Former presidential candidate, former governor, and current Republican Senate hopeful for the state of Utah, Mitt Romney, maintains a complicated relationship with President Donald Trump.
In 2012 when Romney ran for president, he sought and received Trump's endorsement. In February of that year, businessman Trump held a press conference to praise presidential candidate Romney at the Trump International Hotel & Tower in Las Vegas, Nevada.
But by 2016, businessman Romney called Republican presidential candidate Trump a “fraud” who was “playing the American public for suckers.”
In 2017, after President Trump delivered a lukewarm rebuke to white supremacists in Charlottesville, Virginia, Romney stated, “What he communicated caused racists to rejoice, minorities to weep and the vast heart of America to mourn. His apologists strain to explain that he didn’t mean what we heard.”
Now, at a campaign stop in West Valley City, Utah, senate candidate Romney appears to have climbed back aboard the Trump train.
“His first year is very similar to things I’d have done my first year,” Romney said, responding to a questions about how he plans to work with Trump given their history. “The things he’s actually done have been better than I expected.”
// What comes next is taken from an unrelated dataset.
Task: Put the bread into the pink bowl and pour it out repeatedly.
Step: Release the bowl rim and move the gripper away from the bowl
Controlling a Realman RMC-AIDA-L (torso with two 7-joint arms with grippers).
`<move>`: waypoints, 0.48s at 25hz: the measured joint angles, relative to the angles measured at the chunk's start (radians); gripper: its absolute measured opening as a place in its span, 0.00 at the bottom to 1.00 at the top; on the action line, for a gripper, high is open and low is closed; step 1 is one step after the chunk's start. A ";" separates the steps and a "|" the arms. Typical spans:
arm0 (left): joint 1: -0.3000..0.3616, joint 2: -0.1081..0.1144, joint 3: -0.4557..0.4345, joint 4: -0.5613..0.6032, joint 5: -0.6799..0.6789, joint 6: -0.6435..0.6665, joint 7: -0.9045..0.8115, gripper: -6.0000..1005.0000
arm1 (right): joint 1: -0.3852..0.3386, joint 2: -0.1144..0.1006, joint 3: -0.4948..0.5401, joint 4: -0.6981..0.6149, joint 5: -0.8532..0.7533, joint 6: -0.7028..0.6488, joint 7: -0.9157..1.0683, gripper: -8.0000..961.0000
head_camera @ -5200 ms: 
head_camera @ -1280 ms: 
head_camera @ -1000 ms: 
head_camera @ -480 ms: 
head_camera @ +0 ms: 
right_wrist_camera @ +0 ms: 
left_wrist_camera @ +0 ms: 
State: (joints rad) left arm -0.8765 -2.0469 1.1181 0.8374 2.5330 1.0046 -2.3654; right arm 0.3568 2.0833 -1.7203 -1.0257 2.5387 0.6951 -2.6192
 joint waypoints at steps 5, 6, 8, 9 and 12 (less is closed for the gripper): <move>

“If he says something which I believe is racist or divisive and serious, then I’ll point out that I disagree with that,” Romney remarked. “But I’m an honest enough person that if he does something right — and by the way he’s done a number of things right — I’ll be fully supportive of those things. I will support the president’s agenda when it’s good for Utah, and good for the country, and so far that’s been the case.”
How long this period of amicable relations lasts, remains to be seen.